--- PROBLEM ---
Return every line of the listing, exactly as it reads.

....

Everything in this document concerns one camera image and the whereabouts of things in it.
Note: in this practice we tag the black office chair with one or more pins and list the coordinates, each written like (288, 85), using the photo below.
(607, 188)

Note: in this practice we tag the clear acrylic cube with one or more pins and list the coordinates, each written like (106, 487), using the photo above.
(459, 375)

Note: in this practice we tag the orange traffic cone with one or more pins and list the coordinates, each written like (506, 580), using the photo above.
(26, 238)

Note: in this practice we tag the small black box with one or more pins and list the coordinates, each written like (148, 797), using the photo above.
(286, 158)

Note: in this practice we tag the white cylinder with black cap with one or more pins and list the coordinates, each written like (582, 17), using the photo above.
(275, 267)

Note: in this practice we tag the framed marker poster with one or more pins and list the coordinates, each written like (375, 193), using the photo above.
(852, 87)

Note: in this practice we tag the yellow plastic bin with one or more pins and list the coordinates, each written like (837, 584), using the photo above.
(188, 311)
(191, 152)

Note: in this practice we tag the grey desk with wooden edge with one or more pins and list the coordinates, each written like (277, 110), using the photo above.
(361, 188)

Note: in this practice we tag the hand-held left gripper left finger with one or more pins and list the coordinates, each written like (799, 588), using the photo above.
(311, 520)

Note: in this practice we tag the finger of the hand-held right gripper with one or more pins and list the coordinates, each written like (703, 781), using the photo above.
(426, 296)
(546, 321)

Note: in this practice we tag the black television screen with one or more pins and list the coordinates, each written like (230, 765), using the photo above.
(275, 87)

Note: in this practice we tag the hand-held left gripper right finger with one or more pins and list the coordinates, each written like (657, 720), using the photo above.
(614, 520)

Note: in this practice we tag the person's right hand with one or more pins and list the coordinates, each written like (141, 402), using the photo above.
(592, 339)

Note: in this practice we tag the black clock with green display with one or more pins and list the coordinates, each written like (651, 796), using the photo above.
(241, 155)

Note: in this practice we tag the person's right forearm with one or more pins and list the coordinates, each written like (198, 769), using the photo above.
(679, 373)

....

--- RESULT FOR THIS EXERCISE ---
Everything in this document concerns one camera image and the whereabouts of things in it.
Note: in this practice we tag the black office chair with one or more pins and list the coordinates, each written like (288, 85), using the photo below.
(607, 188)

Note: in this practice we tag the clear acrylic cube with one or more pins and list the coordinates, each written like (106, 487), using the photo above.
(459, 375)

Note: in this practice we tag the orange traffic cone with one or more pins and list the coordinates, each written like (506, 580), using the photo above.
(26, 238)

Note: in this practice we tag the small black box with one or more pins and list the coordinates, each written like (148, 797), using the photo above.
(286, 158)

Note: in this practice we tag the white cylinder with black cap with one or more pins and list the coordinates, each written like (582, 17), using the photo above.
(275, 267)

Note: in this practice we tag the framed marker poster with one or more pins and list the coordinates, each written like (375, 193), using the photo above.
(852, 87)

Note: in this practice we tag the yellow plastic bin with one or more pins and list the coordinates, each written like (837, 584), using the photo above.
(188, 311)
(191, 152)

Note: in this practice we tag the grey desk with wooden edge with one or more pins and list the coordinates, each written like (277, 110), using the photo above.
(361, 188)

Note: in this practice we tag the hand-held left gripper left finger with one or more pins and list the coordinates, each written like (799, 588), using the photo above.
(311, 520)

Note: in this practice we tag the finger of the hand-held right gripper with one or more pins and list the coordinates, each written like (703, 781), using the photo above.
(426, 296)
(546, 321)

Note: in this practice we tag the black television screen with one or more pins and list the coordinates, each written like (230, 765), using the photo above.
(275, 87)

Note: in this practice we tag the hand-held left gripper right finger with one or more pins and list the coordinates, each written like (657, 720), using the photo above.
(614, 520)

Note: in this practice we tag the person's right hand with one or more pins and list the coordinates, each written like (141, 402), using the photo above.
(592, 339)

Note: in this practice we tag the black clock with green display with one or more pins and list the coordinates, each written like (651, 796), using the photo above.
(241, 155)

Note: in this practice we tag the person's right forearm with one or more pins and list the coordinates, each written like (198, 769), using the photo above.
(679, 373)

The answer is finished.